I work all night, I work all day
One of the best ways to ensure that your security budget will get slashed or just remain stagnant is to spread FUD (fear, uncertainty, and doubt). “It can happen to us!” or, “Look what happened at Target,” is not a good way to earn the confidence of peers or executives. Yet when senior security staff walk into a board room, there’s still a lot of FUD flung to see what sticks. The lack of truly actionable, industry- accepted security metrics or standardized risk models is at the root of the problem, but its incumbent upon security leaders to work from established risk-based models recognized in other parts of the business and mold them to work for security. Organizations have been managing risk since time immemorial; the concept is not new, and security can benefit a great deal by modeling its metrics on those understood, used, and welcomed by lines of business. Not enough security executives have adopted proven methodologies, instead choosing to believe that security is its own special snowflake. When security executives don’t feel they have a good story to tell, the easy fallback is sharing data on blocked malware attempts or number of log alerts or dollars potentially lost. These numbers, though, aren’t metrics at all, and they will more often than not fall on deaf ears when it comes to budget allocation. How do those numbers add value to the organization? Lines of business don’t see that they do, and so they think: cost. Cut that cost.
To pay the bills I have to pay
For security metrics to be appreciated, accepted, and affect change (i.e., garner budget, in this case), they must convey relevancy to the business. Each security team needs to develop its own unique metrics story. To make this happen, the security team first needs a deep understanding of what matters to the business, and then communicate how security is going to or is already helping the business achieve its goals. Talk to finance professionals and learn a bit about their models.

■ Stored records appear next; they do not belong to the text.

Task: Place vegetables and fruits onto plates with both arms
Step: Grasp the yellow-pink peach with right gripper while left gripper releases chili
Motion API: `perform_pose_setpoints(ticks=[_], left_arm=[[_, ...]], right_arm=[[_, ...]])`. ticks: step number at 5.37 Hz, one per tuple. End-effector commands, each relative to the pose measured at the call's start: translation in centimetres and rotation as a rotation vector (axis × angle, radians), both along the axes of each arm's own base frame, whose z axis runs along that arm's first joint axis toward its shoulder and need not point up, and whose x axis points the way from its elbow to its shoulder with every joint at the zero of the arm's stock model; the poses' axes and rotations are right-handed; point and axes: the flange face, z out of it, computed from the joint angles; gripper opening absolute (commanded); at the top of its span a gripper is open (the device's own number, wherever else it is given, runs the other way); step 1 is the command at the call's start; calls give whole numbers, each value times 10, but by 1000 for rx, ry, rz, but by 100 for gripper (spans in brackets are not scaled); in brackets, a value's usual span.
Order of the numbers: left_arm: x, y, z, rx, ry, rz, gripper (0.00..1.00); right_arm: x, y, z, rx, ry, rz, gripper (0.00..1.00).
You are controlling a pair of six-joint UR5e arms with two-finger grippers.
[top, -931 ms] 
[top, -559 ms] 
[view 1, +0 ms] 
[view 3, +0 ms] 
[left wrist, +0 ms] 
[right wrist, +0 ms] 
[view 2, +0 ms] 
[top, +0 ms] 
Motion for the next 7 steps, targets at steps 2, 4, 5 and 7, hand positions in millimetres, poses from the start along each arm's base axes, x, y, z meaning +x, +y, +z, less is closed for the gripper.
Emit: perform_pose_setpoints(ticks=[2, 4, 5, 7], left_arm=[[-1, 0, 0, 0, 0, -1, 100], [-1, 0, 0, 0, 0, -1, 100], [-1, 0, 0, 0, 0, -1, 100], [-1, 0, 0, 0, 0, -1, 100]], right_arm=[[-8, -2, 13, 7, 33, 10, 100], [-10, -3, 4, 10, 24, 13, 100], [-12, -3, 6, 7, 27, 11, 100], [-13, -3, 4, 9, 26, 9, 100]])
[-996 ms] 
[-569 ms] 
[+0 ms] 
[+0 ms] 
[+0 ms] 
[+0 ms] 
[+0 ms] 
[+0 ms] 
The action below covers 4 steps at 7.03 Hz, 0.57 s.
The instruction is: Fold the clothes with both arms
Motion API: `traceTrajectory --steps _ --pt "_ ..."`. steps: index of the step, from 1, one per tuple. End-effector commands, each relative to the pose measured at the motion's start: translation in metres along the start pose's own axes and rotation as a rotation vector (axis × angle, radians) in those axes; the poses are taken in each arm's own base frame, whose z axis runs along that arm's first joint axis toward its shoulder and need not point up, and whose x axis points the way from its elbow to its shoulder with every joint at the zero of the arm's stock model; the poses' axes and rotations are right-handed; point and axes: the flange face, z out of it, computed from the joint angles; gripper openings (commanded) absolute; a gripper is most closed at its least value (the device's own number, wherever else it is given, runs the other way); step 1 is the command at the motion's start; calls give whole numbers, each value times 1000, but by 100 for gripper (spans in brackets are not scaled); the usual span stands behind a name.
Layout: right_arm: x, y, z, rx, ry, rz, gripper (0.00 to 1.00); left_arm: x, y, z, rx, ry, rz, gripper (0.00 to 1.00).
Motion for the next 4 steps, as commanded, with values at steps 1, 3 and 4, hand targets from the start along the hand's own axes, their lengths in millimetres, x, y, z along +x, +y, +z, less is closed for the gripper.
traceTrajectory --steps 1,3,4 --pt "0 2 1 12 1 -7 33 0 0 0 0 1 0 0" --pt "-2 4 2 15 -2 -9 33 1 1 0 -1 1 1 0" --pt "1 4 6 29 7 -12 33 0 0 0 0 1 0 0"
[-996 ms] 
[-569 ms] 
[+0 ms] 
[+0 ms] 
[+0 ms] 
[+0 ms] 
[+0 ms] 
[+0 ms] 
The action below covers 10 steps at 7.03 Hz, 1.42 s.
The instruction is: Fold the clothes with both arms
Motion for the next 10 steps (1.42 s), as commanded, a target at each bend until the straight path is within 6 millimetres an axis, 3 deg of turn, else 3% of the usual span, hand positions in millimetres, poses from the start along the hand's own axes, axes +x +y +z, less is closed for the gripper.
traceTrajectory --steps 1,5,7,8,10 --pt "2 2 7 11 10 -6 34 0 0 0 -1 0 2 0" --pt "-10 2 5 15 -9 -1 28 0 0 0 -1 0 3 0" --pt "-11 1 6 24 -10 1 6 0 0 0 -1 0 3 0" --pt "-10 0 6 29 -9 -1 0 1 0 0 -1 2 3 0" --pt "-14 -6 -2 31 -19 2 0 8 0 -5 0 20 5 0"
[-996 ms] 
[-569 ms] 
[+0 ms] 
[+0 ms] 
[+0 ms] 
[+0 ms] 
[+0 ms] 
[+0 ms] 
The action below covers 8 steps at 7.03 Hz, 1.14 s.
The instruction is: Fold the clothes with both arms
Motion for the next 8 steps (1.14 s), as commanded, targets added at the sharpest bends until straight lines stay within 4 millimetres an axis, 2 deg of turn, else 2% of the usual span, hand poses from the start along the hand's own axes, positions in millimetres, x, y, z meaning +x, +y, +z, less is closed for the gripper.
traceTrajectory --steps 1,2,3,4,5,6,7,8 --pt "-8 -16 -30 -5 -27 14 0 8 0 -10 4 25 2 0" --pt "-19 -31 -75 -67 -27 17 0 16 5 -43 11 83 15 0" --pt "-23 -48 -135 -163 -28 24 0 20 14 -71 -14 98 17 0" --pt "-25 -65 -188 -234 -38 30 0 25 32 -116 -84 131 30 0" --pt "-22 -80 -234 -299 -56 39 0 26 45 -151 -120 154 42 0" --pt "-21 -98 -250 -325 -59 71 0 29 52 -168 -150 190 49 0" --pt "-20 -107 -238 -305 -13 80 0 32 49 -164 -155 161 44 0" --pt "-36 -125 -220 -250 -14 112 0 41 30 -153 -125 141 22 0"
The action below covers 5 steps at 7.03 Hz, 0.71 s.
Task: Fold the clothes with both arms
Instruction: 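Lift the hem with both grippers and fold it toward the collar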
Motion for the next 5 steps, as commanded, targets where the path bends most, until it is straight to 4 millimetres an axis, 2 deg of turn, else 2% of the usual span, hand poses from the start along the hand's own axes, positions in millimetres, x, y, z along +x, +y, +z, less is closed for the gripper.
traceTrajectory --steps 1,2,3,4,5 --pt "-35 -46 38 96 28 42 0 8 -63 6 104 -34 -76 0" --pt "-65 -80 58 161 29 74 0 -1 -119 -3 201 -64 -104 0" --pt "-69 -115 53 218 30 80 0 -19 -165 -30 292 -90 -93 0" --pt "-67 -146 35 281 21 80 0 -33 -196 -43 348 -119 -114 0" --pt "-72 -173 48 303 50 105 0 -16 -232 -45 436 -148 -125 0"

You don’t have to be a finance expert to understand the basics. If your organization has an established risk management team, talk to those folks. They’re happy to talk about risk modeling all day long, and they can help you start to build security metrics with meaning. Find a knockout HR or marketing executive and ask them for help with crafting an effective message around security’s value. These folks live to communicate, and they might have some tips you can work into your security business strategy.
There never seems to be a single penny left for me
Only the security team knows the ins and outs of security happenings, but other departments have years of successful metrics presentations under their belts, and in turn have received sufficient budgets that support their efforts. Have you ever heard of a sales team whose budget isn’t big enough? Me neither. Security isn’t a zero sum game, and security teams have an opportunity to change the story from one of doom and gloom to one where infosec is a supporting character. It’s time to truly embrace business executives as partners who can help rather than keeping them at arm’s length. You never know, maybe you’ll learn a handy new business tool that will earn you a comfy 2017 budget.